◆ **GOAL OF THE EXERCISE**: In the data below, find the line with "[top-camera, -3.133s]" and the line with "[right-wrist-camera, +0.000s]", then restate both and every line between them exactly, minus the pictures.

◆ **Entries taken from a collection**:
====
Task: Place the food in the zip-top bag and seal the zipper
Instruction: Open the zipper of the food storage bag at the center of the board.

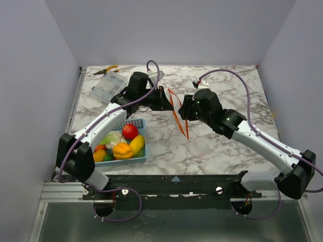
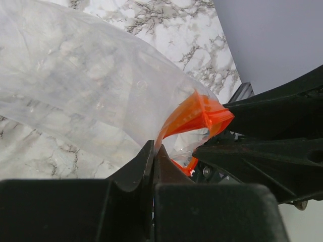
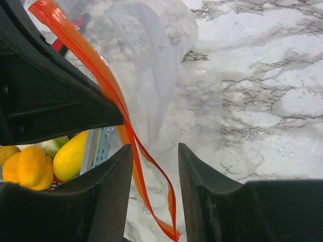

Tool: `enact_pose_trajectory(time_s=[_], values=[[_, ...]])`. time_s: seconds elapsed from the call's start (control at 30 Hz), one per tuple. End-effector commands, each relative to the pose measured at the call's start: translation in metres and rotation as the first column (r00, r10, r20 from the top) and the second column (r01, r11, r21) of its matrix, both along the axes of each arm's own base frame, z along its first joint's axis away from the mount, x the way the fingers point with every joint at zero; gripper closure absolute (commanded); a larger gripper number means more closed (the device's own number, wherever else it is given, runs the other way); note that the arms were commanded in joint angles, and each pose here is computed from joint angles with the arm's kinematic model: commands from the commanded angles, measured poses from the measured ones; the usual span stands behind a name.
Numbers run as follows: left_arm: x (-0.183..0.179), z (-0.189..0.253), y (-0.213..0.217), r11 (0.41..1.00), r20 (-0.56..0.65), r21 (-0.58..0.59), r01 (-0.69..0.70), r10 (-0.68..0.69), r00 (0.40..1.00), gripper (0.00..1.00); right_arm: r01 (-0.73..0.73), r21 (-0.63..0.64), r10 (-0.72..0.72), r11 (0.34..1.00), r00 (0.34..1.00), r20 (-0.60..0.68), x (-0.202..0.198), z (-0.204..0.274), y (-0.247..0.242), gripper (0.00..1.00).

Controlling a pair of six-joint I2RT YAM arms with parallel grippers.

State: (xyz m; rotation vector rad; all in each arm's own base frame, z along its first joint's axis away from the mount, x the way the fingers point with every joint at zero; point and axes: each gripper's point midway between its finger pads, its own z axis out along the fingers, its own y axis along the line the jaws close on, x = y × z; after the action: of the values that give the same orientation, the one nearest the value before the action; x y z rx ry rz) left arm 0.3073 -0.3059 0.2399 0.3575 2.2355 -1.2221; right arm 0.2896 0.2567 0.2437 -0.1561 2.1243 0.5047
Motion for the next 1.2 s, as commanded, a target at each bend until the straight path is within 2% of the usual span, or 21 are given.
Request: enact_pose_trajectory(time_s=[0.0, 0.1, 0.23, 0.3, 0.43, 0.47, 0.57, 0.73, 0.87, 0.97, 1.07, 1.17], values=[[-0.012, 0.011, -0.01, 0.996, 0.015, -0.051, 0.067, -0.066, 0.998, 1.0, -0.002, -0.028, 0.004, 1.0, 0.999, 0.04, 0.007, 0.005, 0.002, 0.6], [-0.018, 0.014, -0.016, 0.992, 0.021, -0.072, 0.099, -0.097, 0.995, 1.0, 0.04, -0.052, -0.037, 0.998, 0.998, 0.05, 0.01, -0.002, -0.006, 0.7], [-0.028, 0.017, -0.024, 0.987, 0.038, -0.077, 0.138, -0.135, 0.99, 1.0, 0.113, -0.061, -0.109, 0.992, 0.992, 0.062, 0.01, -0.009, -0.022, 0.99], [-0.031, 0.02, -0.025, 0.987, 0.048, -0.075, 0.14, -0.137, 0.989, 0.89, 0.161, -0.082, -0.156, 0.984, 0.985, 0.069, 0.008, -0.009, -0.036, 0.99], [-0.036, 0.034, -0.02, 0.989, 0.12, -0.071, 0.129, -0.12, 0.985, 0.48, 0.301, -0.212, -0.288, 0.93, 0.953, 0.092, -0.001, -0.002, -0.084, 0.99], [-0.037, 0.038, -0.019, 0.989, 0.142, -0.076, 0.13, -0.119, 0.983, 0.43, 0.339, -0.24, -0.322, 0.91, 0.941, 0.107, -0.004, 0.003, -0.098, 0.99], [-0.047, 0.055, -0.015, 0.985, 0.21, -0.1, 0.143, -0.12, 0.97, 0.34, 0.428, -0.285, -0.399, 0.857, 0.903, 0.158, -0.021, 0.026, -0.138, 0.99], [-0.055, 0.074, -0.008, 0.985, 0.299, -0.103, 0.136, -0.1, 0.949, 0.3, 0.488, -0.32, -0.446, 0.812, 0.873, 0.199, -0.049, 0.058, -0.182, 0.99], [-0.053, 0.083, 0.002, 0.991, 0.361, -0.089, 0.096, -0.058, 0.931, 0.28, 0.432, -0.348, -0.408, 0.832, 0.902, 0.144, -0.046, 0.047, -0.168, 0.99], [-0.046, 0.087, 0.012, 0.997, 0.394, -0.067, 0.026, 0.002, 0.919, 0.25, 0.33, -0.36, -0.33, 0.873, 0.942, 0.062, -0.031, 0.009, -0.13, 0.99], [-0.04, 0.091, 0.025, 0.996, 0.366, -0.043, -0.074, 0.084, 0.927, 0.22, 0.184, -0.31, -0.204, 0.933, 0.978, -0.034, -0.016, -0.042, -0.078, 0.99], [-0.051, 0.096, 0.034, 0.992, 0.32, -0.068, -0.108, 0.124, 0.939, 0.21, 0.074, -0.216, -0.102, 0.974, 0.987, -0.124, -0.01, -0.088, -0.033, 0.99]])
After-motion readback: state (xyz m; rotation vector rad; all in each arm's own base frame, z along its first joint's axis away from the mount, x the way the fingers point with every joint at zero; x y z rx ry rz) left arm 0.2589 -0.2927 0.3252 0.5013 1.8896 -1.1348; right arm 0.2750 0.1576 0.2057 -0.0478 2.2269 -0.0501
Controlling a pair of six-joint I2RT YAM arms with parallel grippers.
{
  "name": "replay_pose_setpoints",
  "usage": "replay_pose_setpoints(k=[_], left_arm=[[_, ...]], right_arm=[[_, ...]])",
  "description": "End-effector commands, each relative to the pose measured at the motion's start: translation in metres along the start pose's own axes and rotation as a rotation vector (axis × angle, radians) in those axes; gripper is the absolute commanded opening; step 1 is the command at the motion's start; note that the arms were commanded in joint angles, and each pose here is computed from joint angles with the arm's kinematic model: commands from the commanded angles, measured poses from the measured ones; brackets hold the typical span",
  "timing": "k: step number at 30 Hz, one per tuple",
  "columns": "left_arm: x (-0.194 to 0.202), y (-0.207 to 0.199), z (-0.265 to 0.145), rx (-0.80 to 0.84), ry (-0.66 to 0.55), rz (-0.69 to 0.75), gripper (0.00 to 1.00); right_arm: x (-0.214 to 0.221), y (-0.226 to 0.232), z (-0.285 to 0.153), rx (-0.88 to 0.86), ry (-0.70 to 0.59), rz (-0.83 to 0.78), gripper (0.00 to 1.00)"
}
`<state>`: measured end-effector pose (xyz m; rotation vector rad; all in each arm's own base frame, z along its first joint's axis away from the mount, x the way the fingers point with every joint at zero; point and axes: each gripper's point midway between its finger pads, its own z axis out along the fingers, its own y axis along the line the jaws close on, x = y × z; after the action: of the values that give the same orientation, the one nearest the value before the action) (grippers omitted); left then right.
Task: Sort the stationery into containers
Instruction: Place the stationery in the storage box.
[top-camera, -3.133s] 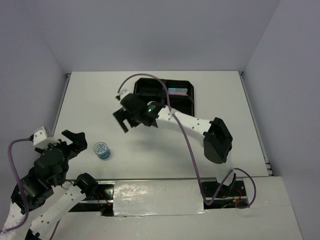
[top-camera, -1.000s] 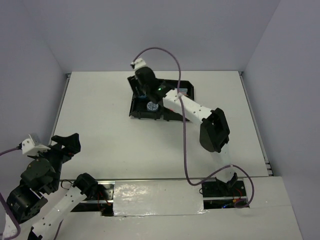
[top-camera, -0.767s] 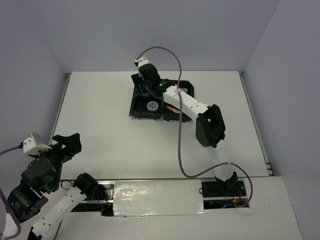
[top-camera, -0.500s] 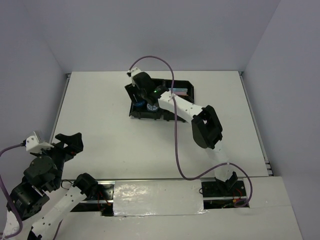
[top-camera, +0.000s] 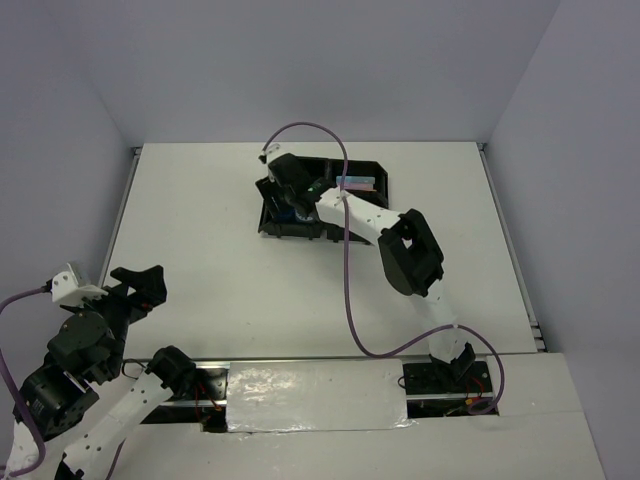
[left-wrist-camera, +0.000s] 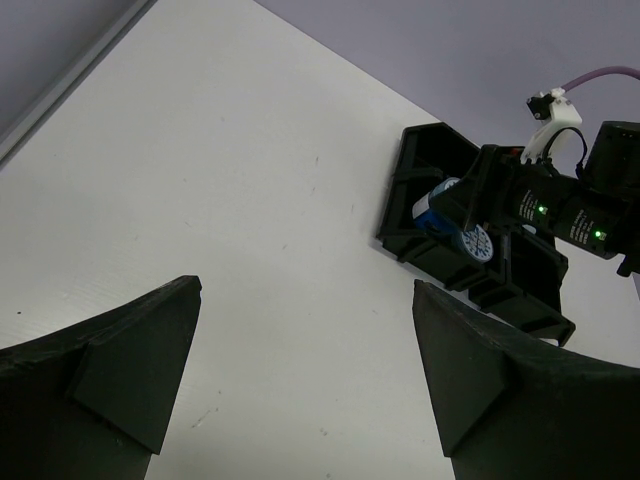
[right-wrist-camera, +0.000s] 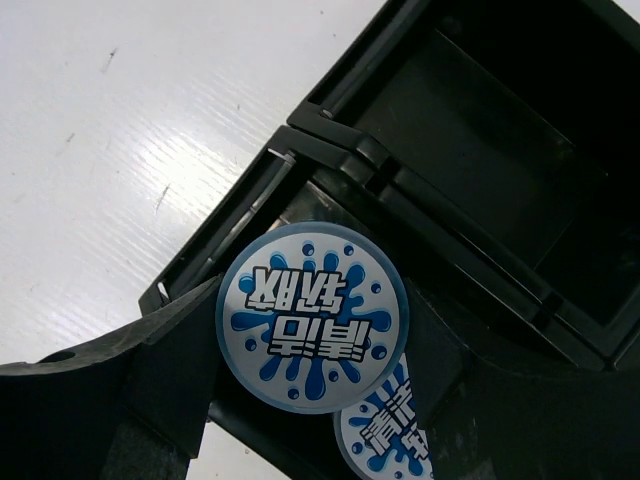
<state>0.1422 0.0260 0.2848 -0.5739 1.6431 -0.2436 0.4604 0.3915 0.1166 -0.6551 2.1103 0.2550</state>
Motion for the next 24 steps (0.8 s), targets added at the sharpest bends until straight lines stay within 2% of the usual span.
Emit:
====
◆ **ANSWER**:
[top-camera, -3.133s] 
[top-camera, -1.000s] 
[top-camera, -0.767s] 
[top-camera, -0.500s] 
[top-camera, +0.000s] 
[left-wrist-camera, +0.000s] 
[right-wrist-camera, +0.000s] 

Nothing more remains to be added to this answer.